● Work item: In the entries that follow, the lines from the line containing "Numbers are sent" up to and including the line containing "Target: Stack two" must be copied exactly, with pictures omitted.

Extracted material START

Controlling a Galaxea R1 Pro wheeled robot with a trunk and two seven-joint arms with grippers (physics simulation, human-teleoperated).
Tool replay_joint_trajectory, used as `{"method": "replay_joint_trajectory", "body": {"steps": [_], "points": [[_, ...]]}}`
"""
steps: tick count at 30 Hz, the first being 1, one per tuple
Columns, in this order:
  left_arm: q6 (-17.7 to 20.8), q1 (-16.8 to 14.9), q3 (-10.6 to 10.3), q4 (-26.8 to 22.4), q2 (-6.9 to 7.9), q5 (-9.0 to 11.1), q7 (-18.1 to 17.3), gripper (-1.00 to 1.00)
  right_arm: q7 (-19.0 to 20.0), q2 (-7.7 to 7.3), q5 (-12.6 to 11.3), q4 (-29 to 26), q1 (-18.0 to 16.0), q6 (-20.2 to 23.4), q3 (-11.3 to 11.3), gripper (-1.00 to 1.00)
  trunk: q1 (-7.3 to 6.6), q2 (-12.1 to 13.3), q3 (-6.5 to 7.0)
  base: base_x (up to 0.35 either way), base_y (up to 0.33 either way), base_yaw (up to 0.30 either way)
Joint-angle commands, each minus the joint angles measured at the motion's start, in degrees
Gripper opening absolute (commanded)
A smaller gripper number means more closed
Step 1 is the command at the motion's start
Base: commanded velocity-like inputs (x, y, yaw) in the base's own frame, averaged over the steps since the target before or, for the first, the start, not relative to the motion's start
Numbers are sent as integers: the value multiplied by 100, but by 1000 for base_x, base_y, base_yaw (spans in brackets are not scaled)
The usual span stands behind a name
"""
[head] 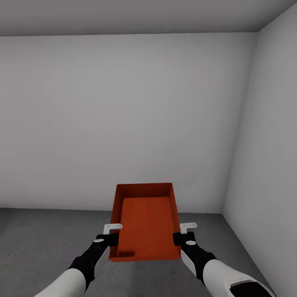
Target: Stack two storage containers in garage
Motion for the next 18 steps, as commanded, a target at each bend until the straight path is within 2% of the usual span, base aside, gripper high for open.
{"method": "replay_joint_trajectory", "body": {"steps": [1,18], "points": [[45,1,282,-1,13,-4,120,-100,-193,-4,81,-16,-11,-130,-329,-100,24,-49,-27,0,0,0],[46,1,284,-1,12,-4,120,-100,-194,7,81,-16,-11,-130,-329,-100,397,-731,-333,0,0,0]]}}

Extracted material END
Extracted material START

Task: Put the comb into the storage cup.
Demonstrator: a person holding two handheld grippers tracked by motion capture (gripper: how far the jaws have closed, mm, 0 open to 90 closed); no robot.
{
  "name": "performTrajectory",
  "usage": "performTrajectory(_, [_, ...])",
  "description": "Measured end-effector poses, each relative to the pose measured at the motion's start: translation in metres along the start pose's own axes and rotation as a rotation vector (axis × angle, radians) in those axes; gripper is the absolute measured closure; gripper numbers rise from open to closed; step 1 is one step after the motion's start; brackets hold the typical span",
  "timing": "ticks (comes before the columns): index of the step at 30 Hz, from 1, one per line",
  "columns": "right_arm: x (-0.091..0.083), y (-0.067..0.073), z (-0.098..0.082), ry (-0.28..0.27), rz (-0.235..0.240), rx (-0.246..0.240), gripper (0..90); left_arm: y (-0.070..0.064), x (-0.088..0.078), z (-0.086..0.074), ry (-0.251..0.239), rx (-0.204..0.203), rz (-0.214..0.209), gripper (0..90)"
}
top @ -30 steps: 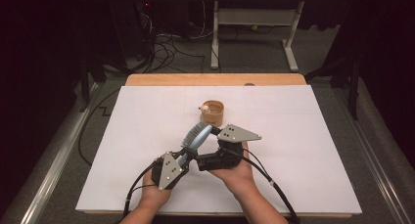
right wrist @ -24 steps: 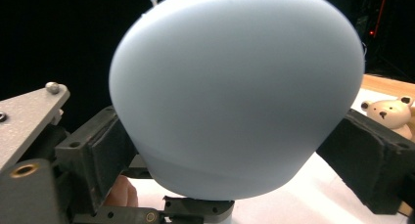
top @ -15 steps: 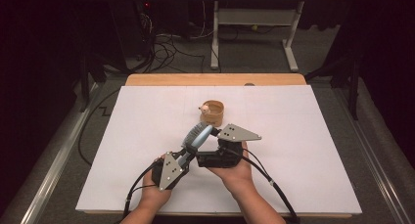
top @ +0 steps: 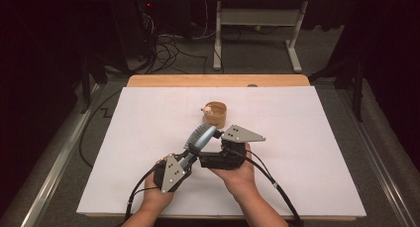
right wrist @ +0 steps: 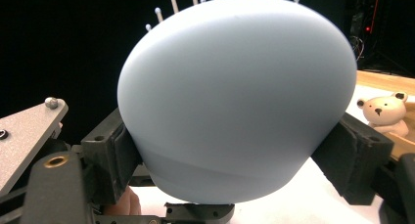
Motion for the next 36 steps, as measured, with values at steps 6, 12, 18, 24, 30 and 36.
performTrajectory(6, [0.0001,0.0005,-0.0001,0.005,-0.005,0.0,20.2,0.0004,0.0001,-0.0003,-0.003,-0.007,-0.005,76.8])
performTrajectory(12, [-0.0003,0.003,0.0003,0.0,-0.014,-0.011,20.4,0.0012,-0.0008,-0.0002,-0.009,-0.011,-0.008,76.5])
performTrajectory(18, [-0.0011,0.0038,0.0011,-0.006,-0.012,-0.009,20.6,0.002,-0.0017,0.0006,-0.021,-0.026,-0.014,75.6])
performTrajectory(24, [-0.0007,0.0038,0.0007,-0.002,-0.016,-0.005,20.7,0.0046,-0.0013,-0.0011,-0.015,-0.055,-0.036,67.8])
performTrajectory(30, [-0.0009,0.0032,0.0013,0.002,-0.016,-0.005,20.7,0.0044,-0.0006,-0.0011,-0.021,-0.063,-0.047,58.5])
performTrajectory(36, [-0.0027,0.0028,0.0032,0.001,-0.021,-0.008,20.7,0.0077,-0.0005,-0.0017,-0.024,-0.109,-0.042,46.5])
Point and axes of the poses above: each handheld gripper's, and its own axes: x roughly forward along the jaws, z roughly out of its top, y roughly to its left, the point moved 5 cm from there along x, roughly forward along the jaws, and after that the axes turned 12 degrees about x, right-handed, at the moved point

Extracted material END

● Expected output:
Numbers are sent as integers: the value multiplied by 100, but by 1000 for base_x, base_y, base_yaw (spans in brackets are not scaled)
The usual span stands behind a name
"""
[head] 
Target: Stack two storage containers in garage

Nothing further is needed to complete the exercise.